Try it -> Copy exactly the lines of the data below that run from the line holding "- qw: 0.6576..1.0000" through the line holding "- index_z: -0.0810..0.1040", both ends included.

-----

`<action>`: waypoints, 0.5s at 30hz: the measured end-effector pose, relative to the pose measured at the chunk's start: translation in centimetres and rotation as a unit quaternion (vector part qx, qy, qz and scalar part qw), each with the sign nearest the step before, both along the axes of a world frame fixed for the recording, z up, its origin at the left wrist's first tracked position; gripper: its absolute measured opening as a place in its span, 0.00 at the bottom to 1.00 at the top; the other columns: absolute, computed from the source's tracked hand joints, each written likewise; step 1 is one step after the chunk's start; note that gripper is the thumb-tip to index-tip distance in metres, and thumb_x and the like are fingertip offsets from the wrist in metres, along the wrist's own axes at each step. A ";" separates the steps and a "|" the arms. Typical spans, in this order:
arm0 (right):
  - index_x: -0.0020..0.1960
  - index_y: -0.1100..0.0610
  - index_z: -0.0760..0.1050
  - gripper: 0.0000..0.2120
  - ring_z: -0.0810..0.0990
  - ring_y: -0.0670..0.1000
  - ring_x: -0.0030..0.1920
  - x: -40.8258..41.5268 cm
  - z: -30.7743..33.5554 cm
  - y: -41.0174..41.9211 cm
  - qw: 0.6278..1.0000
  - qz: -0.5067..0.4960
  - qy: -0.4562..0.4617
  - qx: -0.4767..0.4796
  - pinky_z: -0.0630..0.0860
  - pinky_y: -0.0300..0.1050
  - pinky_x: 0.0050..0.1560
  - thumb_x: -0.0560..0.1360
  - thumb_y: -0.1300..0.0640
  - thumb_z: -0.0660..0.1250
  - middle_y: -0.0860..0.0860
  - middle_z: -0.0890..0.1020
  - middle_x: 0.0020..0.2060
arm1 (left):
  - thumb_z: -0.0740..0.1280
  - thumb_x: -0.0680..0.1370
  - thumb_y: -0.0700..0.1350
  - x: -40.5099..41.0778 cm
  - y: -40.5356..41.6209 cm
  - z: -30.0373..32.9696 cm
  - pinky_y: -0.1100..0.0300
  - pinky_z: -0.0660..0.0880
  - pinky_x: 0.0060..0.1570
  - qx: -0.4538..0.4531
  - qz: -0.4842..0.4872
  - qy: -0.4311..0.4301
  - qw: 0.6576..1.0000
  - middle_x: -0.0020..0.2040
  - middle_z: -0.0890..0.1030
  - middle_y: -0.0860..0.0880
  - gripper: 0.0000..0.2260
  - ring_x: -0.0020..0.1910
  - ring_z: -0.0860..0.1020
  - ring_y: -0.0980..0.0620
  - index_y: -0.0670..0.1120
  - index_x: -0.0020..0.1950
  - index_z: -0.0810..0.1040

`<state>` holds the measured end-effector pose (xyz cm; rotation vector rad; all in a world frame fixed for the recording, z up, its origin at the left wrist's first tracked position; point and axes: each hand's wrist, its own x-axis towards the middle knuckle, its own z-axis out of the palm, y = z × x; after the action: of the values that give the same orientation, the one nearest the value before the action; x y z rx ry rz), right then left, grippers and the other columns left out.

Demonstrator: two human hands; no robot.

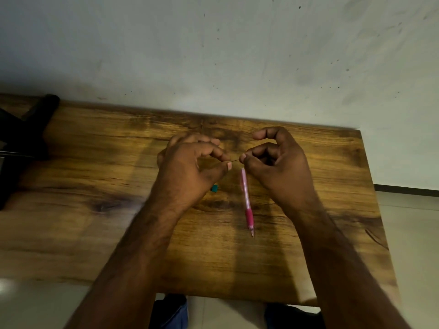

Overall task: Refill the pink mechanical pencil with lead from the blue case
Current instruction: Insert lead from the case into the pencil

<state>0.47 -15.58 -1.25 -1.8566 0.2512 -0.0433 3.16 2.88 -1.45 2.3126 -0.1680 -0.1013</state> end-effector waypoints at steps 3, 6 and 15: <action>0.59 0.52 0.76 0.14 0.88 0.49 0.40 0.0 0.2 0.1 0.995 -0.025 0.023 0.091 0.83 0.45 0.43 0.76 0.56 0.75 0.53 0.88 0.43 | 0.77 0.72 0.54 0.1 -0.3 0.1 0.41 0.70 0.68 -0.028 0.024 -0.010 0.999 0.57 0.83 0.61 0.04 0.66 0.74 0.53 0.58 0.44 0.86; 0.54 0.53 0.82 0.14 0.86 0.48 0.40 0.0 0.5 0.1 0.975 -0.029 0.083 0.203 0.81 0.40 0.41 0.72 0.47 0.75 0.52 0.89 0.46 | 0.78 0.73 0.49 0.0 -0.7 0.2 0.44 0.74 0.67 -0.108 0.057 -0.015 0.992 0.55 0.84 0.58 0.03 0.62 0.79 0.55 0.54 0.45 0.87; 0.43 0.53 0.86 0.05 0.83 0.49 0.40 -0.1 0.3 0.6 0.964 -0.010 0.118 0.240 0.78 0.46 0.45 0.77 0.58 0.74 0.53 0.88 0.42 | 0.78 0.73 0.47 -0.2 -1.7 0.7 0.49 0.75 0.66 -0.111 0.045 -0.010 0.993 0.56 0.84 0.55 0.04 0.61 0.80 0.57 0.50 0.47 0.88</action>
<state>0.34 -15.03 -0.93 -1.3732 0.4066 0.2105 3.00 1.20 -0.73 2.0963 -0.0800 -0.0123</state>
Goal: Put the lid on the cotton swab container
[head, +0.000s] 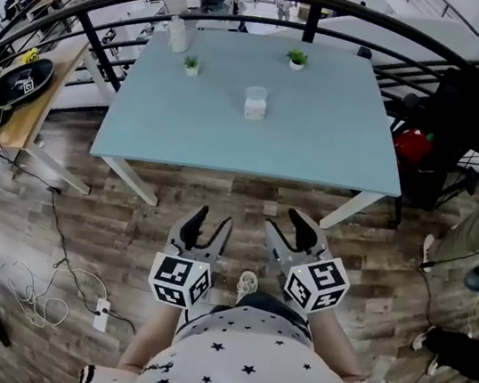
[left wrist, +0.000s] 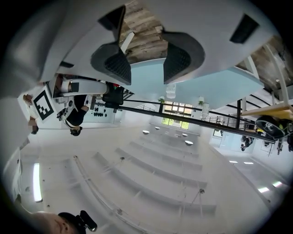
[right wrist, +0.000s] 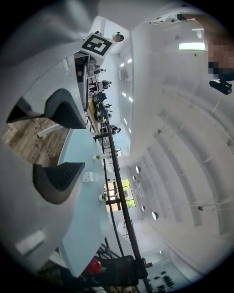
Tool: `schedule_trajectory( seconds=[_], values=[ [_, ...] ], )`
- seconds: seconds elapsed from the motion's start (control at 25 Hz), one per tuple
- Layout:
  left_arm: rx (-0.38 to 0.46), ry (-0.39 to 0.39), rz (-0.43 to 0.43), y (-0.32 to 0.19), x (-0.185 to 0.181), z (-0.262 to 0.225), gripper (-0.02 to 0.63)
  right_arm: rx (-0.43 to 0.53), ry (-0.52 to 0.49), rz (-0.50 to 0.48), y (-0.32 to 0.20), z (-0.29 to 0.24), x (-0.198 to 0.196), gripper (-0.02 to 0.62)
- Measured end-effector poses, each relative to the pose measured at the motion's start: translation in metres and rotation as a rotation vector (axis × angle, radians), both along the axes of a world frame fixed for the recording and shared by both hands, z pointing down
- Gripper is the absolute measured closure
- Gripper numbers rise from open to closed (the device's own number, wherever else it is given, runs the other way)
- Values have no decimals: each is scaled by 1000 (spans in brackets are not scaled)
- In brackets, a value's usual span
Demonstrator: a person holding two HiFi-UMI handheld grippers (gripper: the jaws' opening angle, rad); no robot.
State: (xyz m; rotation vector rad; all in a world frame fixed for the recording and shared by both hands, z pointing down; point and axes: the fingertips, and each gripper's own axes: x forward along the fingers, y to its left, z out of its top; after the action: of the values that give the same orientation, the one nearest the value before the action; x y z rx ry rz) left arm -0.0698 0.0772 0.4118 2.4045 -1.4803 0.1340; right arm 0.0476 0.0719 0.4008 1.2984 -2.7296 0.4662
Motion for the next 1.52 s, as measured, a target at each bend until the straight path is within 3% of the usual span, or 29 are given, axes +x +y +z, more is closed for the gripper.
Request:
schedule_trajectory(
  seconds=[0.36, 0.84, 1.52],
  values=[
    [-8, -3, -30, -60, 19, 0, 405, -1, -18, -57, -61, -3, 15, 382],
    [-34, -16, -76, -98, 27, 12, 403, 0, -36, -99, -108, 3, 26, 382],
    [-78, -47, -31, -162, 25, 46, 399, -27, -45, -87, -169, 21, 22, 382]
  ],
)
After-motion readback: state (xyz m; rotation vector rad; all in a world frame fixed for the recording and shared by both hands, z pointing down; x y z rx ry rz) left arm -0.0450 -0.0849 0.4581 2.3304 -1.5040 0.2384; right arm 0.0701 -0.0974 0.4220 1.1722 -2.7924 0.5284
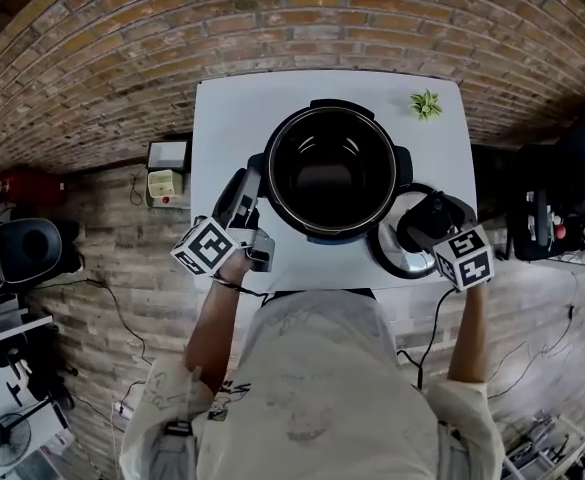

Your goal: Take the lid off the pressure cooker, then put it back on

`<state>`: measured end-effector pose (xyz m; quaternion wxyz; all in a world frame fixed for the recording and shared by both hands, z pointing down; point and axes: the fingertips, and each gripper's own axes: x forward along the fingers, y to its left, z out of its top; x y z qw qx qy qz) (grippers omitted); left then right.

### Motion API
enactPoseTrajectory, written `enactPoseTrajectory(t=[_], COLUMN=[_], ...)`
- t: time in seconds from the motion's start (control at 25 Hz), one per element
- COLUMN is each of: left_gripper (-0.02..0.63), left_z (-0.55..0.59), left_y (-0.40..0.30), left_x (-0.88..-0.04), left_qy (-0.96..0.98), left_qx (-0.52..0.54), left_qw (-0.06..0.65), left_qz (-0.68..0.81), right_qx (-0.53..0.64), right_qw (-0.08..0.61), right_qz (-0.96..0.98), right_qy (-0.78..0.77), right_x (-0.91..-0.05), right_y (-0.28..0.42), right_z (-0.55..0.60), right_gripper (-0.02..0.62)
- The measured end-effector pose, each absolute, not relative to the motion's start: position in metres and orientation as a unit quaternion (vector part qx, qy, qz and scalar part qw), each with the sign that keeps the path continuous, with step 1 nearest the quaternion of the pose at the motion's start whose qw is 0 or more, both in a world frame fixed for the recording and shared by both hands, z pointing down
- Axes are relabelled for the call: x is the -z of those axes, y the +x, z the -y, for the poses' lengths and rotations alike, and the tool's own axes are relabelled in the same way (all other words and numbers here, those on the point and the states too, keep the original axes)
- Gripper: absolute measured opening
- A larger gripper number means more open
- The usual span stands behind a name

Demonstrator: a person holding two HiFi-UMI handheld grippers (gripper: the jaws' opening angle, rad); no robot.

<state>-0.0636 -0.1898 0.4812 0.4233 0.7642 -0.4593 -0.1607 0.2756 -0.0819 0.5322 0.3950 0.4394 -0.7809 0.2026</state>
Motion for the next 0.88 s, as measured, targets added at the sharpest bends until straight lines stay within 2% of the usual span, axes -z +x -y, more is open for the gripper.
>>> enactPoseTrajectory(t=[0.36, 0.44, 0.56, 0.72, 0.88], left_gripper=[0.176, 0.167, 0.13, 0.117, 0.109], left_z=[0.192, 0.193, 0.193, 0.194, 0.194], left_y=[-0.045, -0.043, -0.045, -0.046, -0.049], left_x=[-0.496, -0.493, -0.492, -0.489, -0.494], left_qy=[0.726, 0.723, 0.72, 0.696, 0.685], left_qx=[0.214, 0.232, 0.233, 0.262, 0.239], left_qw=[0.505, 0.515, 0.521, 0.545, 0.55], left_qz=[0.415, 0.399, 0.395, 0.387, 0.414], right_qx=[-0.28, -0.29, -0.305, -0.308, -0.326], right_qw=[0.483, 0.495, 0.497, 0.511, 0.522], right_qz=[0.734, 0.722, 0.719, 0.712, 0.696], right_qy=[0.387, 0.388, 0.378, 0.369, 0.369], right_x=[-0.603, -0.615, -0.625, -0.626, -0.627], right_y=[0.295, 0.298, 0.293, 0.287, 0.289], right_z=[0.049, 0.046, 0.042, 0.044, 0.043], right_gripper=[0.403, 0.392, 0.337, 0.326, 0.3])
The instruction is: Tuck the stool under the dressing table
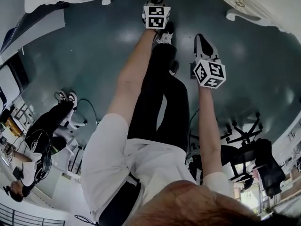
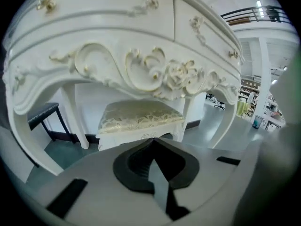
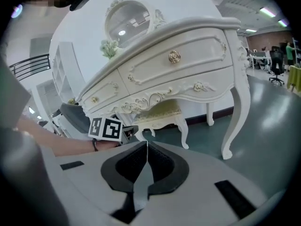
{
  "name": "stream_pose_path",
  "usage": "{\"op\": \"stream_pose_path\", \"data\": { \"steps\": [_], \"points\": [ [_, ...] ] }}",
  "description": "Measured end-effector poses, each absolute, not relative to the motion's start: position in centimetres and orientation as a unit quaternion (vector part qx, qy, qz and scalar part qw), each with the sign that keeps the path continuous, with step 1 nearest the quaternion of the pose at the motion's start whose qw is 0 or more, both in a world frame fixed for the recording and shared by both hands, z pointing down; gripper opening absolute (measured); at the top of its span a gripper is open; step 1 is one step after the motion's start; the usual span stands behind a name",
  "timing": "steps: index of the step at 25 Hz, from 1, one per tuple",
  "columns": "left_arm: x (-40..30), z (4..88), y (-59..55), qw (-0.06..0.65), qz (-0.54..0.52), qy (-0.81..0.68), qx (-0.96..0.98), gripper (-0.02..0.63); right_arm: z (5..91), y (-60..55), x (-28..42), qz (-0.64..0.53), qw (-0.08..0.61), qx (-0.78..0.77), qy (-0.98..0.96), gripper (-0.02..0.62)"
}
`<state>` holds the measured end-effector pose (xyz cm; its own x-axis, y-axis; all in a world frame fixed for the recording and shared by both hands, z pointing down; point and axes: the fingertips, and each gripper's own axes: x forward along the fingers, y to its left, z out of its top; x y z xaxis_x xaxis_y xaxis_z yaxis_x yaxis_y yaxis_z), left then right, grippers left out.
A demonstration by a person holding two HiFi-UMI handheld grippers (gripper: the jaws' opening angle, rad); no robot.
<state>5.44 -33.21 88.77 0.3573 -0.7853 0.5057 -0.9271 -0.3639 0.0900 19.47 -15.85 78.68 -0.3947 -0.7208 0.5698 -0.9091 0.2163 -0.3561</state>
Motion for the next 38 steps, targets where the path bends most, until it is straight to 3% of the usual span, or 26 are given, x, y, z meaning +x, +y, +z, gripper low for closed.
{"op": "stream_pose_path", "data": {
  "steps": [22,38],
  "points": [
    [-0.1,57.4,-14.0,0.219,0.173,-0.505,0.817,0.014,56.7,-9.9,13.9,0.303,0.136,0.534,-0.778,0.044],
    [0.0,48.4,-4.9,0.215,0.205,-0.492,0.819,0.014,49.3,-2.5,13.2,0.318,0.122,0.548,-0.764,0.044]
  ]
}}
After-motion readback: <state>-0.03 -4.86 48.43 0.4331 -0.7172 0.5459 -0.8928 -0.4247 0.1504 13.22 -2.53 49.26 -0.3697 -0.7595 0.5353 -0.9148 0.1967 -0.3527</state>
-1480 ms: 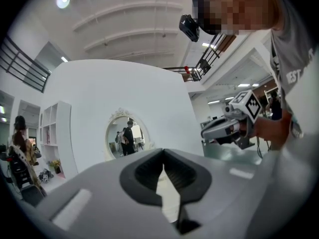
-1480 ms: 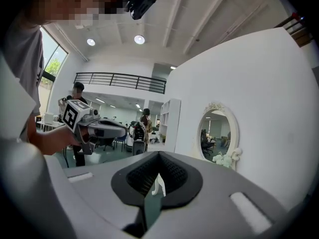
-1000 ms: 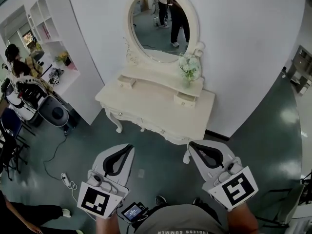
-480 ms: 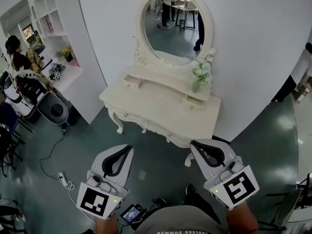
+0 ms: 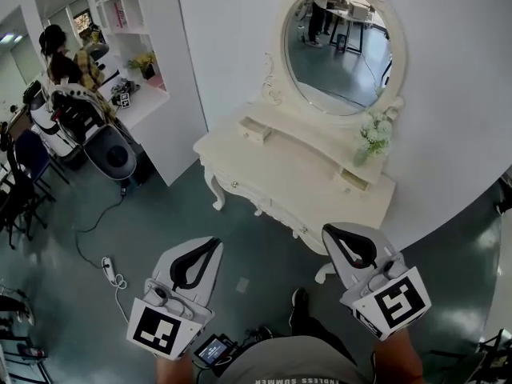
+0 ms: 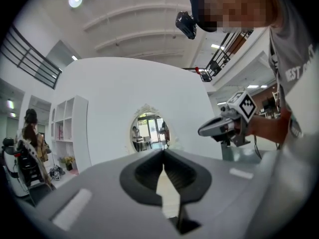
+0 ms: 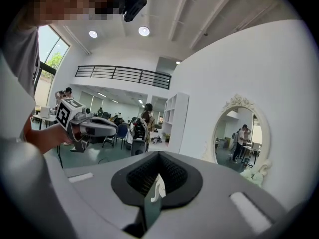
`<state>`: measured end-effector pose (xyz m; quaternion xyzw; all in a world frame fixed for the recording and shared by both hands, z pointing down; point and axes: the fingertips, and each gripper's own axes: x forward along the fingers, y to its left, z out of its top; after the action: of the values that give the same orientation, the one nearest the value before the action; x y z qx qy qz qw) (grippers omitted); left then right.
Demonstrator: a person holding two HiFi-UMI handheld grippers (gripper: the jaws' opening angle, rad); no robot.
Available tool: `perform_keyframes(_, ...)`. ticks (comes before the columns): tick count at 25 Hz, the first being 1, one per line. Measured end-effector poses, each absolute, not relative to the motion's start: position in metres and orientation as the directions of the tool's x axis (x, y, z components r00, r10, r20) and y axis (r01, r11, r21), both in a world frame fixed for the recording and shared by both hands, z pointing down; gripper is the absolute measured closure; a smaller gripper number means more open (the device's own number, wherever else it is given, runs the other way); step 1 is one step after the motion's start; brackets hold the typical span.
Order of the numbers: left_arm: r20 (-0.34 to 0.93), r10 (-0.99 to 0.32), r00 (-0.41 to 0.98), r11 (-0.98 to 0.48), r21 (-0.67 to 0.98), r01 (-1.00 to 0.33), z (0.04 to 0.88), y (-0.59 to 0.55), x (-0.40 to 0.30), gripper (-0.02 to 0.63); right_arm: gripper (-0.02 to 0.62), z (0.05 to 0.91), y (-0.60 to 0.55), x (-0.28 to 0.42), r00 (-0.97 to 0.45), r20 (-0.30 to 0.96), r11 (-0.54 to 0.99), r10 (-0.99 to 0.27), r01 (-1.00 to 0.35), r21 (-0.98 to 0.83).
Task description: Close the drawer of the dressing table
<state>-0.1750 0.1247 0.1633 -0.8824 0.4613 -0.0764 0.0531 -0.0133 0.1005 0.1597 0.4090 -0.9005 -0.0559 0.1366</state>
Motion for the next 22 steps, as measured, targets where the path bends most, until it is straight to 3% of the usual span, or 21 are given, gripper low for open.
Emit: perform_keyframes(22, 0.173, -0.928, 0.33, -0.358, -0.174, -0.917, 0.189, -0.023, -0.148, 0.604, 0.595, 0.198, -0.091, -0.001, -0.81, 0.206, 0.836, -0.549, -0.535, 0.123)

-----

Expected output ->
  - qw: 0.6576..1.0000
  - middle_x: -0.0020..0.2040
  - middle_z: -0.0890..0.1030
  - middle_y: -0.0860..0.0880
  - gripper: 0.0000..0.2260
  - ring_x: -0.0020..0.1910
  - ring_z: -0.0860..0.1020
  - ring_y: -0.0980..0.0620
  - index_y: -0.0670..0.1120
  - index_x: -0.0020..0.1950
  - index_z: -0.0810..0.1040

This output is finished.